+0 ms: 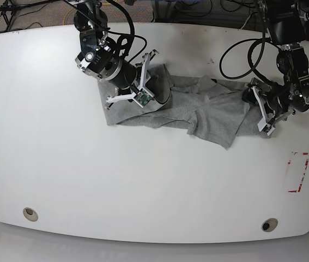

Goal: Fold the T-shirt properly
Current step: 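Release the folded end and regrasp the strip end with the right gripper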

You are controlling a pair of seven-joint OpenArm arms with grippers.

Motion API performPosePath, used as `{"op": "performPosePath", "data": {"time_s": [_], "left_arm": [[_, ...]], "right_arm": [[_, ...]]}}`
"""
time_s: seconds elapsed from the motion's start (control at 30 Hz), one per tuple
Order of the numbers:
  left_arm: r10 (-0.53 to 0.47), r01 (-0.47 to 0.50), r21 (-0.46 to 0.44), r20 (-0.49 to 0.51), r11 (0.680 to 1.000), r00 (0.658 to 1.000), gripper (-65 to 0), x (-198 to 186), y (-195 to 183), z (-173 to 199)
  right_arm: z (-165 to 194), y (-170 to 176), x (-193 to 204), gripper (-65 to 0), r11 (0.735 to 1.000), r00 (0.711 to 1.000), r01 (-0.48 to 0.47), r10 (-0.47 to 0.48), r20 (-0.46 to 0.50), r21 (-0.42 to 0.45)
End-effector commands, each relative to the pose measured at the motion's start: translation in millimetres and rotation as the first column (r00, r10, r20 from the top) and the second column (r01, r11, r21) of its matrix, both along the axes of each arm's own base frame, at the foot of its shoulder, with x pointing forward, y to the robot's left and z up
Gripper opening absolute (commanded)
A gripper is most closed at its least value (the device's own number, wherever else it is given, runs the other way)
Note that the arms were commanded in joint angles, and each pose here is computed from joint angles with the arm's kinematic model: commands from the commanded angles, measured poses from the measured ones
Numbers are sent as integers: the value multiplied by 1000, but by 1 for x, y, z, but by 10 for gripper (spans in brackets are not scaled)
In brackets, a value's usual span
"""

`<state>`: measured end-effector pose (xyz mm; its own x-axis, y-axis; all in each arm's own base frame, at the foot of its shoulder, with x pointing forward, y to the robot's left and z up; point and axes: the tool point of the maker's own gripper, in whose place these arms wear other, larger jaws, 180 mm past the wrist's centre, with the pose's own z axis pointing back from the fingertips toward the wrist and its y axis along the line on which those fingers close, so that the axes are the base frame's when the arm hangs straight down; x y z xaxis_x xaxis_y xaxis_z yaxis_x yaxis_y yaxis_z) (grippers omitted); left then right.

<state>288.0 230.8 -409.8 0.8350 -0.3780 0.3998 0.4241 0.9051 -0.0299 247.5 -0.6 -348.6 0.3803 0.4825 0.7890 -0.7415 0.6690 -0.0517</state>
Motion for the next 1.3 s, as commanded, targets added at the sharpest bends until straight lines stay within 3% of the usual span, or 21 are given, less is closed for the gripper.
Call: {"op": "performPosePath", "data": {"time_s": [0.0,0.43,0.9,1.27], "left_arm": [[-1,1,15,11,1000,1000,-192,4,5,6],[-1,1,14,8,1000,1000,-192,3,5,5],[0,0,13,6,1000,1000,-192,2,5,5],[0,0,5,3,1000,1000,-192,2,1,3]], "right_arm": [[18,7,13,-642,999,999,3,-5,49,37],[42,-13,50,-639,990,985,119,-128,112,82],[56,-30,69,-637,984,972,162,-172,160,78],[60,-59,88,-637,971,960,240,-238,147,3]]}}
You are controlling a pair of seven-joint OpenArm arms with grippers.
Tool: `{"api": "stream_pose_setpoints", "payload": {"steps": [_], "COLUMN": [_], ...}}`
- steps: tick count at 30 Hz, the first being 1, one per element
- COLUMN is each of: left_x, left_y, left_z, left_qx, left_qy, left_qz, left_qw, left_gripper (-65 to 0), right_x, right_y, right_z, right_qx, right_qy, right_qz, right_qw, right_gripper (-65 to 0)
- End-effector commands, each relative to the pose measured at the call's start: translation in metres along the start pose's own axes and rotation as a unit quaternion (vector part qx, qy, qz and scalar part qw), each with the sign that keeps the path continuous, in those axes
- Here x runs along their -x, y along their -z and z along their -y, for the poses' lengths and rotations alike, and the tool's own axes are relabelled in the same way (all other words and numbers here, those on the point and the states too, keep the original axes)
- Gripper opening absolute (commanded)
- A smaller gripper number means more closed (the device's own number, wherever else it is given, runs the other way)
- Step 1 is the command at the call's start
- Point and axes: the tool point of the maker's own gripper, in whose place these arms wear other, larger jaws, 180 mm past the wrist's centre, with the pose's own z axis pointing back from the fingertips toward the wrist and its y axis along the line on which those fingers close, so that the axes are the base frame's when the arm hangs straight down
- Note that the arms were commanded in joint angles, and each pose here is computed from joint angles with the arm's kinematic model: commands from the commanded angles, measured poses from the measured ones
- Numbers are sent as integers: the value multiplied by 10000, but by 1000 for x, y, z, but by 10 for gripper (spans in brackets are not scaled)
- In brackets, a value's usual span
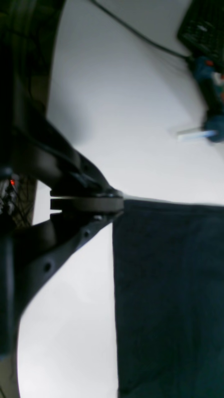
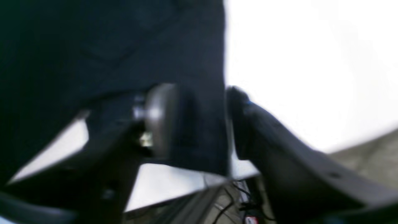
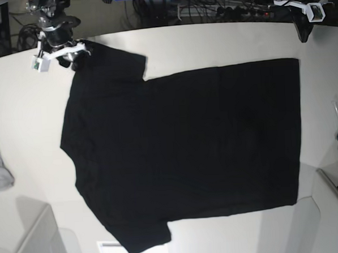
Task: Fold the T-shirt properly
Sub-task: 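Lower both grippers to the shirt's shoulder corners and grasp them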
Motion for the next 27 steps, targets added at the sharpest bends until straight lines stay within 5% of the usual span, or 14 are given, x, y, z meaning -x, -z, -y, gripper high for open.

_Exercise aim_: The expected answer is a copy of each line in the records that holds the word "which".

_Written answer_:
`<state>`: measured end-effector pose (xyz mm; its own x-axis, y-axis; all in each arm's own base frame, at the foot of its shoulder, with x pointing forward, y to the robot's left and z up; point and axes: the tool point of the maker's own gripper, in whose place these arms wear other, larger jaws, 180 mm past the wrist's centre, with the pose's own z axis pointing back from the fingertips toward the wrist and its y axis along the line on which those fingers close, so that the axes are the base frame's when the arm hangs straight down; x y z xaxis_x xaxis_y xaxis_z yaxis_x yaxis_y yaxis_z) (grippers omitted); left then right.
- Point and axes: the tool point of the maker's own gripper, in whose place these arms wear other, larger jaws, 180 mm past the wrist's centre, with the pose's own z axis pointing back from the fingertips toward the wrist and its y axis along the line on which those fingers close, so that the axes are the base frame's when the arm hangs straight down

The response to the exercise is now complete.